**Task data**
· · ·

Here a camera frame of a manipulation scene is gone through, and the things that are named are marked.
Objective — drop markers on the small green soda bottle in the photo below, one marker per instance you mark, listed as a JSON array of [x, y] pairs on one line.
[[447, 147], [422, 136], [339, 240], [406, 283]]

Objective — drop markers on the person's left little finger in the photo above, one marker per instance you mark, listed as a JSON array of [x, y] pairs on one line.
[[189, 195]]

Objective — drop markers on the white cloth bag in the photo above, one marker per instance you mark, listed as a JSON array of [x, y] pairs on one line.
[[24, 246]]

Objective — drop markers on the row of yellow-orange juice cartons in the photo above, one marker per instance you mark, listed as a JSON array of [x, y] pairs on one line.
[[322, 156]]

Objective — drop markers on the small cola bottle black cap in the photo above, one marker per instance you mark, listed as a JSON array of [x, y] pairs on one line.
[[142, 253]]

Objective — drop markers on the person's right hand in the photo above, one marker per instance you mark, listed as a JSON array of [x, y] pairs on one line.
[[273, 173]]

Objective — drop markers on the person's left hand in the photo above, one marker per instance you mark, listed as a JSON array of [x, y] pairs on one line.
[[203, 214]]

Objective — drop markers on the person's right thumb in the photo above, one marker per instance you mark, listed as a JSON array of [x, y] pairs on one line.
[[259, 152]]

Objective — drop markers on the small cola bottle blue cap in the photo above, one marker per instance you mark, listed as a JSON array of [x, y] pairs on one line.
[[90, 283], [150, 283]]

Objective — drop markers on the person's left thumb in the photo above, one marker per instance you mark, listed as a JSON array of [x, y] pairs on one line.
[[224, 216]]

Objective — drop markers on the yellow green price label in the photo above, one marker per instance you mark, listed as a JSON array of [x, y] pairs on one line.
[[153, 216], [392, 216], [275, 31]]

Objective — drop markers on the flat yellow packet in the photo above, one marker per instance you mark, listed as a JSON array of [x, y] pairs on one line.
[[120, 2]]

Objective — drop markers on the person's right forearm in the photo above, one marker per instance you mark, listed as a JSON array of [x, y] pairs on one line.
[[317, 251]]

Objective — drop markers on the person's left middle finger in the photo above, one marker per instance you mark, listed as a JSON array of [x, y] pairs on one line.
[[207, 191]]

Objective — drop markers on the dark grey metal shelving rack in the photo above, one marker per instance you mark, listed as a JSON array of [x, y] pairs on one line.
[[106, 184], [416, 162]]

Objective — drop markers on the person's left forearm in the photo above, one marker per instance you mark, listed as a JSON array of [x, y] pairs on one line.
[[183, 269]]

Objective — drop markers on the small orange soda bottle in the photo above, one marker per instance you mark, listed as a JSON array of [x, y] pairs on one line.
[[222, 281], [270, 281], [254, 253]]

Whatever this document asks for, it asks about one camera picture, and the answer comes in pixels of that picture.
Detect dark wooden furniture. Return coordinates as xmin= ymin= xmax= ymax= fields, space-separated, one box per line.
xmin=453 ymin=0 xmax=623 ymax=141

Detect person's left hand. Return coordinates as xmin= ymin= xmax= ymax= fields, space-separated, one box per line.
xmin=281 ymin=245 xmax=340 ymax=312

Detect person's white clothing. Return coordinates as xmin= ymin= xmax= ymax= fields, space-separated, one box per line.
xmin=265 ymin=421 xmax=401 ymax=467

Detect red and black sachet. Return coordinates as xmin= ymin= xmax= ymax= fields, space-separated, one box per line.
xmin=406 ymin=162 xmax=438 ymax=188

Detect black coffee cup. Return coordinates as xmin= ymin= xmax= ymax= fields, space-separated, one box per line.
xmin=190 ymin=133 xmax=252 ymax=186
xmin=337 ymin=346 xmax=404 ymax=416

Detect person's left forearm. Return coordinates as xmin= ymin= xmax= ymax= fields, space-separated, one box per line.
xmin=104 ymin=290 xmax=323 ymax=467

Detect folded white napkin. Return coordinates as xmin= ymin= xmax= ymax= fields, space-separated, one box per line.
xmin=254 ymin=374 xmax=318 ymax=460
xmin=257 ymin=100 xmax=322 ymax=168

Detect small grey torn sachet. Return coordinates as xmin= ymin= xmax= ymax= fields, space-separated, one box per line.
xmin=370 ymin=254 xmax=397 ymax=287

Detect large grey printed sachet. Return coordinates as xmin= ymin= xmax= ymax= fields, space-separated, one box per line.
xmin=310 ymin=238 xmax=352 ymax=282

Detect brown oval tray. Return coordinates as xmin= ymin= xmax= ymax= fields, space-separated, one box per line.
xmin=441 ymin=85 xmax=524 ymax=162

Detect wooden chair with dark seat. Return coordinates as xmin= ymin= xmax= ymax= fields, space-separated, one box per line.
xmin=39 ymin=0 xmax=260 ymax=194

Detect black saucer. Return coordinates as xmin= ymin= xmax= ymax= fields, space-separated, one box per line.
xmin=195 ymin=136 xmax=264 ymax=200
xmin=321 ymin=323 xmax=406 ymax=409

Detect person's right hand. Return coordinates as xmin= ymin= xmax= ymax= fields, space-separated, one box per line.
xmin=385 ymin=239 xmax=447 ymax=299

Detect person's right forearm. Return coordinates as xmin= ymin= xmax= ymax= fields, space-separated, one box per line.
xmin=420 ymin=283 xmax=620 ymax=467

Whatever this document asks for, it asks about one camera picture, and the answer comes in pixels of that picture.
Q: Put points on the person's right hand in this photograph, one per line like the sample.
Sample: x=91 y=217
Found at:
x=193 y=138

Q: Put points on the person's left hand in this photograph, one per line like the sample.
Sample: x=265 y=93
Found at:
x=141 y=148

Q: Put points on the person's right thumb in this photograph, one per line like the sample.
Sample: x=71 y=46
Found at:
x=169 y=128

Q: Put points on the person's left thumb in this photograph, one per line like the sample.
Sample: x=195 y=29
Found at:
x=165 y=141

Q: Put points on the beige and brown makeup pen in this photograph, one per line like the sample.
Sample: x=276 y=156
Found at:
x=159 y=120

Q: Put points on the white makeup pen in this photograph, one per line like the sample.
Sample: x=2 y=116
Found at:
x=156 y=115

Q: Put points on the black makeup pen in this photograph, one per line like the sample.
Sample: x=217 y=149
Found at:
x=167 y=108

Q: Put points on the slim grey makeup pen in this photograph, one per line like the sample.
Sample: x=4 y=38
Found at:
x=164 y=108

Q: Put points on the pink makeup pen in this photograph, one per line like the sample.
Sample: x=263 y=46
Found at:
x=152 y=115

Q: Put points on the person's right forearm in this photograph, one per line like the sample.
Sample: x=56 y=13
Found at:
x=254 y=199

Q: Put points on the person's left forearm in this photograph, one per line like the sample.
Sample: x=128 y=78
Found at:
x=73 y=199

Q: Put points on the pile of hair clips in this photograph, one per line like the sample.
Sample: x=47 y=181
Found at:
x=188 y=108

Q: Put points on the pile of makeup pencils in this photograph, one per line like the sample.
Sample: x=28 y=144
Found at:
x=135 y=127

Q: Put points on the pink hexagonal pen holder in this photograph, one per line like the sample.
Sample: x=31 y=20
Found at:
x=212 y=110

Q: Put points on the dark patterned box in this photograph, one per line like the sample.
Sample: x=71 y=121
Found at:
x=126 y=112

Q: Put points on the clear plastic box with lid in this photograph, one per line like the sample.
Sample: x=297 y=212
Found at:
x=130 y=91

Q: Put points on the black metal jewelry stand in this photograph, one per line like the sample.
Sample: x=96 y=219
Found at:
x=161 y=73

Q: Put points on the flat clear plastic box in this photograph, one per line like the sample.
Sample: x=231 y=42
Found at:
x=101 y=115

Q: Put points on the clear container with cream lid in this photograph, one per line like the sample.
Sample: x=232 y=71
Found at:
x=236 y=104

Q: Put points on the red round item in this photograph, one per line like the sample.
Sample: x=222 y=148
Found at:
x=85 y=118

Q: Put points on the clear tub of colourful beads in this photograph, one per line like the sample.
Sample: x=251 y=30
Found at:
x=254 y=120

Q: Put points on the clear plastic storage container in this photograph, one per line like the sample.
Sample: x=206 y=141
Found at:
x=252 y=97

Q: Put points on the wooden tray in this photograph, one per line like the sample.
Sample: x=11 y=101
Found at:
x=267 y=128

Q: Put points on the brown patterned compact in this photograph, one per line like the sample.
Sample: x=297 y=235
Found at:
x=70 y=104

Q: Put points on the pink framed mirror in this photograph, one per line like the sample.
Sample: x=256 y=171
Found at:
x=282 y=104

· · ·

**Exercise details**
All lines from the one that contains "Sample: x=251 y=30" to the last line above must be given again exactly, with both included and nothing added.

**Exercise response**
Sample: x=251 y=30
Found at:
x=254 y=120

Q: Put points on the clear plastic storage container in this photograph, one per line like the sample.
Sample: x=206 y=141
Found at:
x=252 y=97

Q: Put points on the wooden tray in this photograph, one per line like the sample.
Sample: x=11 y=101
Found at:
x=267 y=128

Q: Put points on the brown patterned compact in this photograph, one per line like the sample.
Sample: x=297 y=235
Found at:
x=70 y=104

Q: Put points on the pink framed mirror in this photograph, one per line like the sample.
Sample: x=256 y=171
Found at:
x=282 y=104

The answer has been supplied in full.